**EXERCISE REQUIREMENTS**
Copy the entries that follow, exactly and completely.

[Saved entries]
Start of Block
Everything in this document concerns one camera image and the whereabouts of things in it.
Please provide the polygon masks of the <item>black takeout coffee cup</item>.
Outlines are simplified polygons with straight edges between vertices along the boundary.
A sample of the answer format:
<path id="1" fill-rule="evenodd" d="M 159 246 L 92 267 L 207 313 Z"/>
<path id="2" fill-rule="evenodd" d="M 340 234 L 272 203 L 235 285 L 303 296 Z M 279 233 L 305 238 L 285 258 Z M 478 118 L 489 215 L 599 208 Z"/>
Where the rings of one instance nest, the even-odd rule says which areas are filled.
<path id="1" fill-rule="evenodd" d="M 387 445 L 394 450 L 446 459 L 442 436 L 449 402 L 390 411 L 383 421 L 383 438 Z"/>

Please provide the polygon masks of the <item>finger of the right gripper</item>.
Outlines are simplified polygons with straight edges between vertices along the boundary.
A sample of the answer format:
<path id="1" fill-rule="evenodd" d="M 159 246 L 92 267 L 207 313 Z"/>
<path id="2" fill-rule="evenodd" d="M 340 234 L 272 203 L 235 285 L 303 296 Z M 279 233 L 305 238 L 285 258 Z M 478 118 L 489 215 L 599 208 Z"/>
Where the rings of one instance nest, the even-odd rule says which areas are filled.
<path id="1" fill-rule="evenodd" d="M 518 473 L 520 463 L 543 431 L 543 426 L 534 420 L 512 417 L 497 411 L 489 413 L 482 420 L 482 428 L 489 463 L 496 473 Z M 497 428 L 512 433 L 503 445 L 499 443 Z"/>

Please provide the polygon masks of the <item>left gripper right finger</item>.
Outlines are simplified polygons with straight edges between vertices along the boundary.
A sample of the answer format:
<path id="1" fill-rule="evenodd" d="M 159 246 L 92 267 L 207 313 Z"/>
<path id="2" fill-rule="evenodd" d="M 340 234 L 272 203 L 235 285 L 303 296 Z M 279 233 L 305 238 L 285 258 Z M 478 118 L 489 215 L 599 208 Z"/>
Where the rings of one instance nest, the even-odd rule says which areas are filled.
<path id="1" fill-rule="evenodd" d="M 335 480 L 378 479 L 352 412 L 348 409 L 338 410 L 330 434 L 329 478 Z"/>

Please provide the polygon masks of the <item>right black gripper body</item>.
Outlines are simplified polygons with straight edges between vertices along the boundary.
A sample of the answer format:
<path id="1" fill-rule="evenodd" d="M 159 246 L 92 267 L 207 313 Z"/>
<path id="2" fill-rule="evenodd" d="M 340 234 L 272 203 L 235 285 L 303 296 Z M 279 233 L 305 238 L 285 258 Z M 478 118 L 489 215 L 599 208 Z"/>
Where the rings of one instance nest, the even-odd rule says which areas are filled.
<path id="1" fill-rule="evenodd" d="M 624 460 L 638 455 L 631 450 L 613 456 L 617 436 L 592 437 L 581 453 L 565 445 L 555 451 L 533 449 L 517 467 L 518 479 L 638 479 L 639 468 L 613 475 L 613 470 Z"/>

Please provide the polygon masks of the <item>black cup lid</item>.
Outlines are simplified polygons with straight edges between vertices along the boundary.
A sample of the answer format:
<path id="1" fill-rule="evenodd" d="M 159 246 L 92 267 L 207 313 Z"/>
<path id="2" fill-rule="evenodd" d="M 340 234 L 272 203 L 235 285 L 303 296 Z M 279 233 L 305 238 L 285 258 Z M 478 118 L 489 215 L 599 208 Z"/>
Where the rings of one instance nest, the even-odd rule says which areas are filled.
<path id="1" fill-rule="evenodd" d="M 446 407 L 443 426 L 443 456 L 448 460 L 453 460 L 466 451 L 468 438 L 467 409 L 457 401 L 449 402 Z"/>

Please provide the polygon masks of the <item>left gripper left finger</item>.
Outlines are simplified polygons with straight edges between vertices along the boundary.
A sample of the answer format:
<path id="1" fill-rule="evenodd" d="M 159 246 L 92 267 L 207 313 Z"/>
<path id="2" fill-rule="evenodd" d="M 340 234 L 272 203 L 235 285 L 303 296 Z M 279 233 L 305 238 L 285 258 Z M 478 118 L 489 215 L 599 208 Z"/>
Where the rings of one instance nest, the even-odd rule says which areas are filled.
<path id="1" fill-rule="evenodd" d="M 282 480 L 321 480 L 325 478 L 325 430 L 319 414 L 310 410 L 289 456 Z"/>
End of Block
**OUTPUT OF THE EXERCISE**
Everything in this document concerns one camera image and the whereabouts of things in it.
Please provide the polygon masks of the <item>black takeout coffee cup</item>.
Outlines are simplified polygons with straight edges between vertices along the boundary.
A sample of the answer format:
<path id="1" fill-rule="evenodd" d="M 159 246 L 92 267 L 207 313 Z"/>
<path id="2" fill-rule="evenodd" d="M 340 234 L 272 203 L 235 285 L 303 296 Z M 279 233 L 305 238 L 285 258 Z M 478 118 L 489 215 L 599 208 Z"/>
Where the rings of one instance nest, the even-odd rule says which areas are filled.
<path id="1" fill-rule="evenodd" d="M 387 445 L 394 450 L 446 459 L 442 436 L 449 402 L 390 411 L 383 421 L 383 438 Z"/>

Please provide the polygon masks of the <item>finger of the right gripper</item>.
Outlines are simplified polygons with straight edges between vertices along the boundary.
A sample of the answer format:
<path id="1" fill-rule="evenodd" d="M 159 246 L 92 267 L 207 313 Z"/>
<path id="2" fill-rule="evenodd" d="M 340 234 L 272 203 L 235 285 L 303 296 Z M 279 233 L 305 238 L 285 258 Z M 478 118 L 489 215 L 599 208 Z"/>
Where the rings of one instance nest, the even-odd rule says which areas are filled.
<path id="1" fill-rule="evenodd" d="M 518 473 L 520 463 L 543 431 L 543 426 L 534 420 L 512 417 L 497 411 L 489 413 L 482 420 L 482 428 L 489 463 L 496 473 Z M 497 428 L 512 433 L 503 445 L 499 443 Z"/>

Please provide the polygon masks of the <item>left gripper right finger</item>.
Outlines are simplified polygons with straight edges between vertices along the boundary.
A sample of the answer format:
<path id="1" fill-rule="evenodd" d="M 159 246 L 92 267 L 207 313 Z"/>
<path id="2" fill-rule="evenodd" d="M 340 234 L 272 203 L 235 285 L 303 296 Z M 279 233 L 305 238 L 285 258 Z M 478 118 L 489 215 L 599 208 Z"/>
Where the rings of one instance nest, the even-odd rule says which areas are filled.
<path id="1" fill-rule="evenodd" d="M 335 480 L 378 479 L 352 412 L 348 409 L 338 410 L 330 434 L 329 478 Z"/>

Please provide the polygon masks of the <item>right black gripper body</item>.
Outlines are simplified polygons with straight edges between vertices along the boundary.
A sample of the answer format:
<path id="1" fill-rule="evenodd" d="M 159 246 L 92 267 L 207 313 Z"/>
<path id="2" fill-rule="evenodd" d="M 340 234 L 272 203 L 235 285 L 303 296 Z M 279 233 L 305 238 L 285 258 Z M 478 118 L 489 215 L 599 208 Z"/>
Where the rings of one instance nest, the even-odd rule says which areas are filled.
<path id="1" fill-rule="evenodd" d="M 624 460 L 638 455 L 631 450 L 613 456 L 617 436 L 592 437 L 581 453 L 565 445 L 555 451 L 533 449 L 517 467 L 518 479 L 638 479 L 639 468 L 613 475 L 613 470 Z"/>

Please provide the polygon masks of the <item>black cup lid</item>.
Outlines are simplified polygons with straight edges between vertices along the boundary.
A sample of the answer format:
<path id="1" fill-rule="evenodd" d="M 159 246 L 92 267 L 207 313 Z"/>
<path id="2" fill-rule="evenodd" d="M 340 234 L 272 203 L 235 285 L 303 296 Z M 279 233 L 305 238 L 285 258 Z M 478 118 L 489 215 L 599 208 Z"/>
Where the rings of one instance nest, the even-odd rule says which areas are filled.
<path id="1" fill-rule="evenodd" d="M 446 407 L 443 426 L 443 456 L 448 460 L 453 460 L 466 451 L 468 438 L 467 409 L 457 401 L 449 402 Z"/>

Please provide the polygon masks of the <item>left gripper left finger</item>.
Outlines are simplified polygons with straight edges between vertices along the boundary.
A sample of the answer format:
<path id="1" fill-rule="evenodd" d="M 159 246 L 92 267 L 207 313 Z"/>
<path id="2" fill-rule="evenodd" d="M 340 234 L 272 203 L 235 285 L 303 296 Z M 279 233 L 305 238 L 285 258 Z M 478 118 L 489 215 L 599 208 Z"/>
Where the rings of one instance nest, the even-odd rule says which areas are filled.
<path id="1" fill-rule="evenodd" d="M 282 480 L 321 480 L 325 478 L 325 430 L 319 414 L 310 410 L 289 456 Z"/>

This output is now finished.